Querido lector, le solicito que colabore conmigo en el cumplimiento de la Regla de Oro. ¡Por favor!, si usted ha sufrido algún trabajo dental deficiente o sospechoso por parte de un tal doctor Sherman Faux, de Reedville, envíeme un mensaje electrónico lo antes posible. Si alguien conoce el paradero de una perrita Boston terrier llamada Popeye, hágamelo saber de inmediato. Al igual que el dentista, la perrita ha desaparecido y cabe la posibilidad de que la retengan como rehén en alguna parte. A diferencia del dentista, la perrita Popeye nunca ha hecho mal ni se ha aprovechado de nadie, y no se merece lo que le ha sucedido. Si tiene información sobre estos delitos o cualquier otro —sobre todo acerca del vil asesinato de Trish Trash—, facilítemela.
¡Tengan cuidado ahí afuera!
El miércoles, Major Trader se encontraba encorvado sobre su teclado cuando a las siete y tres minutos de la mañana el Agente Verdad publicó su último ensayo en Internet.
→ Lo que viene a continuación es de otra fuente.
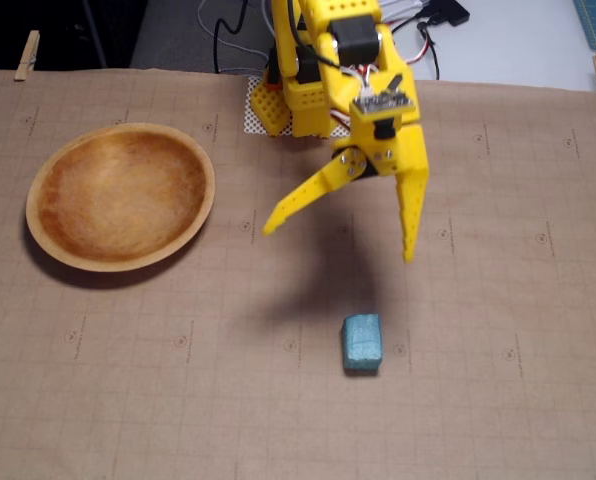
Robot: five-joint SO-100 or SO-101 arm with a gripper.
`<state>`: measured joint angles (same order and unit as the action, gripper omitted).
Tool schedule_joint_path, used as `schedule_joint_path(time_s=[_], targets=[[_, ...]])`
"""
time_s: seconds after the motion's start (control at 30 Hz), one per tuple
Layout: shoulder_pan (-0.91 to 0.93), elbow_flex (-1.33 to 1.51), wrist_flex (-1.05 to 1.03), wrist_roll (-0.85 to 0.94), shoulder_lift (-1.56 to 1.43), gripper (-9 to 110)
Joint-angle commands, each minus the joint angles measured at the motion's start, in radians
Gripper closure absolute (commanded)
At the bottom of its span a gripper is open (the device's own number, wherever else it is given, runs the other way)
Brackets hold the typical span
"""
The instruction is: Grasp a blue block and put it in the bowl.
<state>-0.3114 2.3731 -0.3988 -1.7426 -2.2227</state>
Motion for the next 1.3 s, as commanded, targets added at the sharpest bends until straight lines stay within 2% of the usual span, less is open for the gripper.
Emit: schedule_joint_path(time_s=[0.0,0.13,0.5,0.87,1.27], targets=[[-0.002,0.046,0.120,-0.011,-0.011,38],[0.000,0.147,0.245,-0.011,-0.011,38],[-0.003,0.307,0.408,-0.057,0.008,39],[-0.009,0.304,0.672,-0.049,0.282,38],[-0.011,0.153,0.747,-0.048,0.577,38]])
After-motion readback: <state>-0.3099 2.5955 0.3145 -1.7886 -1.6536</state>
—¿Qué es esta absurdidad? —exclamó Trader en voz alta aunque estaba solo. Esto es muy desagradable, Agente Verdad, pero que muy desagradable. Ya nos ocuparemos de que no vuelvas a ensuciar la venerada historia de la Commonwealth de Virginia ni a pedir al público que te dé soplos.
Trader mordió el bollo de crema y se secó los gruesos dedos en el pijama mientras su mujer trajinaba en la cocina y movía cacerolas y cacharros en un atestado armario en busca de una sartén.
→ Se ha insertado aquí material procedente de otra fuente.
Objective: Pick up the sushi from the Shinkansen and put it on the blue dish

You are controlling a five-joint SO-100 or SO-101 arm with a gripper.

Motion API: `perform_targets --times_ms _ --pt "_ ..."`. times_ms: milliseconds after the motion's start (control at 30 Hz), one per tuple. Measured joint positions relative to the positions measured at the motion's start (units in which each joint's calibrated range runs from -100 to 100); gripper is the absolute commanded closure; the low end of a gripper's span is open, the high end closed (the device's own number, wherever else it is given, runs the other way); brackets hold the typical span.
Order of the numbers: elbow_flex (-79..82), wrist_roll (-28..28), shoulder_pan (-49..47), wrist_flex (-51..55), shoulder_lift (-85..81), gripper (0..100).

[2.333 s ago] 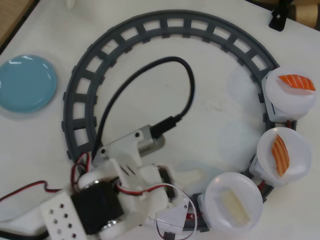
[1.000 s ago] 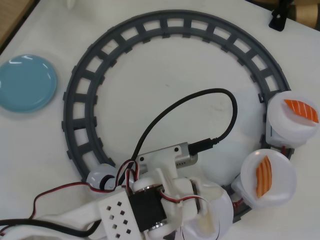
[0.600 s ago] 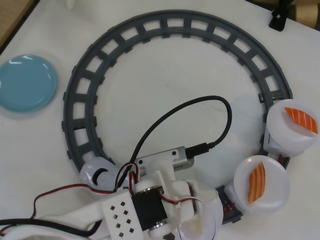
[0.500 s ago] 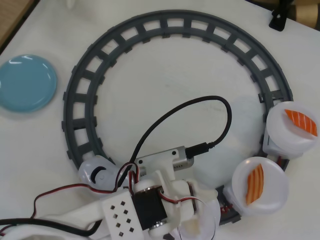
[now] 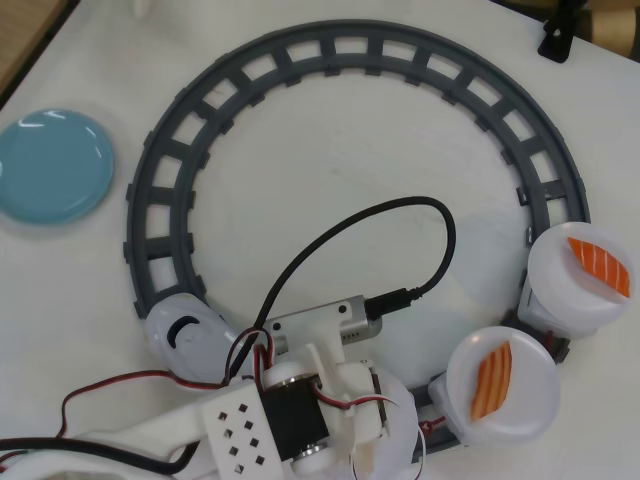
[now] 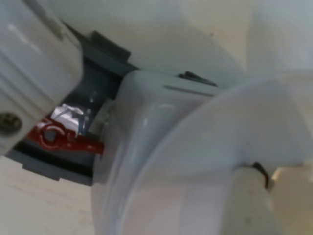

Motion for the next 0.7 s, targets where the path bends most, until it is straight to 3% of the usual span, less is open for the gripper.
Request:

—¿Tienes que hacer tanto ruido? —le gritó Trader desde su despacho, que se encontraba al otro lado de aquella casa de coste barato que pronto venderían, logrando unos apetitosos beneficios.
Trader siempre había sido muy sagaz con sus inversiones y en los últimos años se había convertido en un potentado. Su modus operandi era sencillo. Compraba un solar en un barrio exclusivo que no permitiera la construcción de casas para la especulación, construía una, vivía un año en ella y la vendía, aduciendo que su cargo junto al gobernador requería intimidad y seguridad y que ambas cosas resultaban en cierto modo violadas, por lo cual se veía obligado a mudarse otra vez. Aunque sus vecinos se olían el chanchullo, ninguno de ellos pudo demostrar que estaba construyendo la casa con materiales baratos, aun cuando las diez anteriores que había edificado y vendido fuesen todas idénticas y más bien genéricas. Las cartas de queja de las asociaciones de vecinos habían sido ineficaces y completamente desoídas, y el proceder de Trader se había convertido en una adicción.
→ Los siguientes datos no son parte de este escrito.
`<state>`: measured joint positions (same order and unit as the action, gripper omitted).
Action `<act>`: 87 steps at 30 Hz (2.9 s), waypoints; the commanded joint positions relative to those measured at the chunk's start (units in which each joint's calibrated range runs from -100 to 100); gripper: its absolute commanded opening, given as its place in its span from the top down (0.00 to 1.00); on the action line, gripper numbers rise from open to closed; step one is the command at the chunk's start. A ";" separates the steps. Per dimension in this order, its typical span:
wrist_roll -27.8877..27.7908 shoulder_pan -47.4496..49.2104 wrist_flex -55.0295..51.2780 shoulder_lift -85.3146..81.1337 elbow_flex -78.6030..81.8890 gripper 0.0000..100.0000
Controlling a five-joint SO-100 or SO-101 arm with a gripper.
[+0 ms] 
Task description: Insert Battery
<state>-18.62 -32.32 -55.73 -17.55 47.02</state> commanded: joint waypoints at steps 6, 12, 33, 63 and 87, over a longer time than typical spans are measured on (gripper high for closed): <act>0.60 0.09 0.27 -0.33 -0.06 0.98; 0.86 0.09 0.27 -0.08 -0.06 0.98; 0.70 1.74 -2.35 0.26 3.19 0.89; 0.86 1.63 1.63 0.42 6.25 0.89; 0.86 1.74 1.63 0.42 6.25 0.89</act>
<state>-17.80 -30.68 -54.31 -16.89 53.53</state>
Le encantaba mudarse. Tal vez era lo que aportaba espectacularidad a una vida de otro modo artificial y falsa. Trader dedicaba varios meses cada año a dar ordenes a su mujer y a supervisar las tareas de embalaje que realizaba ésta, mientras presionaba al mareado constructor para que terminase la casa antes del plazo fijado al grito de: «¡Deprisa, deprisa! ¡tenemos que mudarnos dentro de dos semanas y será mejor que la casa esté lista! ¡No me fastidies los planes!».